For Bangladesh, Kishwar has already won
Kishwar Chowdhury, the Aussie home cook of Bangladeshi origin, didn't win the MasterChef Australia title. She placed third. But for us, Bangladeshis who have been closely following her rise and rise on arguably the most popular reality show on food, Kishwar has already won.
At the risk of making a hyperbole, it can be said that up until now, no one had the courage to put everyday Bangladeshi home-cooked food in a pride of place on a global stage. Food that we eat every day at home unceremoniously. Food we don't consider "special" enough to serve to guests, let alone to foreigners.

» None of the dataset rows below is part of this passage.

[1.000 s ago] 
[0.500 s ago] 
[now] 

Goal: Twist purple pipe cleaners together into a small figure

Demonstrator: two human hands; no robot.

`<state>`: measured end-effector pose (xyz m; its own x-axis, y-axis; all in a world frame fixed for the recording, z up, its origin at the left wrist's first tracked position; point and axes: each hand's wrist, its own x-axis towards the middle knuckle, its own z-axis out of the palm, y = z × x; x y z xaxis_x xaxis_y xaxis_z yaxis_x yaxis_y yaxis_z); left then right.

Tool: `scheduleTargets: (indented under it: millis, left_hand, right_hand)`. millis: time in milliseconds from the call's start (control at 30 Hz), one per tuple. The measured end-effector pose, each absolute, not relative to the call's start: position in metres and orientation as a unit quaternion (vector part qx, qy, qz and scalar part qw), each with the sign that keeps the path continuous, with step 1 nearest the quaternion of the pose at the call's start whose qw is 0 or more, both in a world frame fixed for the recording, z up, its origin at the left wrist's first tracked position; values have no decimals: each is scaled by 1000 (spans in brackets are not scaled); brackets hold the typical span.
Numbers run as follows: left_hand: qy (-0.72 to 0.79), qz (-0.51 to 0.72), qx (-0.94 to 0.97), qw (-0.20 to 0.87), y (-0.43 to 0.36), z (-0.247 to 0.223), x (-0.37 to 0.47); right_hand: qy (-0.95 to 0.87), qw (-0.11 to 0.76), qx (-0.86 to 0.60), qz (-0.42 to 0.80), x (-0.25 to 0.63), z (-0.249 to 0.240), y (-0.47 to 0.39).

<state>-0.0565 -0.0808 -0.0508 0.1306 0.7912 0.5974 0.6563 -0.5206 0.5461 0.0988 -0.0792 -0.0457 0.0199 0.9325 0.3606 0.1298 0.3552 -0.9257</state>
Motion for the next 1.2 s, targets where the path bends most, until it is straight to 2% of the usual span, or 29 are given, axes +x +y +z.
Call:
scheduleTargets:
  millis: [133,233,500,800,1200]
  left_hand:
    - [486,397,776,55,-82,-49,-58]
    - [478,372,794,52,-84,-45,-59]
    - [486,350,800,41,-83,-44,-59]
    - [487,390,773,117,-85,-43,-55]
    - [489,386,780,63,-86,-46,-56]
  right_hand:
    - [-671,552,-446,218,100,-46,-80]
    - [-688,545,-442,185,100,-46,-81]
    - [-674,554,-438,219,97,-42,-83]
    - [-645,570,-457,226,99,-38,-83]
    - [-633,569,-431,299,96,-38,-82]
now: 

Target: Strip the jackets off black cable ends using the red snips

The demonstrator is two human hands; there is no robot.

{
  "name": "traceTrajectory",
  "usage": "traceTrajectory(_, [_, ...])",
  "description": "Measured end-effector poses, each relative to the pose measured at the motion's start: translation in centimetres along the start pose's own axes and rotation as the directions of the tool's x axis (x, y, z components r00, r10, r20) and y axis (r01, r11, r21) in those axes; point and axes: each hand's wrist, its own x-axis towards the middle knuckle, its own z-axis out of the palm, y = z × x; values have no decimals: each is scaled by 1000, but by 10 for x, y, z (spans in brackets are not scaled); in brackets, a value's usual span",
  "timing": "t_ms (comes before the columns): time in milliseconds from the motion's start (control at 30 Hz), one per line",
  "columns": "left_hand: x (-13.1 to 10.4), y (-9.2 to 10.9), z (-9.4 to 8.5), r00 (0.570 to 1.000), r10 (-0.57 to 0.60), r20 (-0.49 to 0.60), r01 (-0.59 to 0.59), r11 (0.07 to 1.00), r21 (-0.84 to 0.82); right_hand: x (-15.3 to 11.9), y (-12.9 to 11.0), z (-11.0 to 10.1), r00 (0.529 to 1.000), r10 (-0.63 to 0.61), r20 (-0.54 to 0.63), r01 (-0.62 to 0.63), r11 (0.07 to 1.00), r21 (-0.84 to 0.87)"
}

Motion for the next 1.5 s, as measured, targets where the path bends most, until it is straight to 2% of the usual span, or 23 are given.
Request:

For us, Kishwar has won because she has shown the world that Bangladeshi food isn't another subcategory under Indian food. She strongly believes in the integrity of our unpretentious food where the ingredients are few, the bold flavours speak for themselves, and the cook cannot hide behind razzle dazzle.
When this season of MasterChef started and Kishwar was introduced, viewers in Bangladesh were naturally delighted. When she said she had a "small dream" of highlighting Bangladeshi food on the show, perhaps most of us took it casually.
But then as the season progressed, she demonstrated that she meant what she said. Starting from "machher jhol" to "jau bhaat", "lau chingri", "begun bhorta" to the inventive dessert highlighting "paan" -- her trajectory has generated immense interest not just in her home country Australia and ancestral home Bangladesh, but also in India.
In her own words while talking to The Daily Star: "My father is from Bangladesh, and was a freedom fighter. He moved to Australia about 50 years ago as a student and met my mother, who is from Kolkata. I was born and brought up here in Australia. I moved to Dhaka and lived there for five years for work. My in-laws are based in Dhaka and I used to travel there four to five times a year pre-Covid. Therefore, living and working in Bangladesh played a role in shaping me.
"I'm a versatile cook with affinity for all different cuisines, like any metropolitan person. When I do cook Bengali food though, I get a sense of pride. I think that shows," she said.
Kishwar's masterstroke came in the MasterChef grand finale, when she served "panta bhaat-aloo bhorta" as her final dish to the judges.
Here's why this mattered: "panta bhaat-aloo bhorta" is quintessentially Bangladeshi. We eat it on the first day of the Bangla year, but we think it's too plebeian to serve to outsiders.
What better way to say that as a nation we've arrived on the global food stage, than serve something as humbly Bangladeshi as this?
You may not be MasterChef Australia, Kishwar, but you're certainly MasterChef Bangladesh.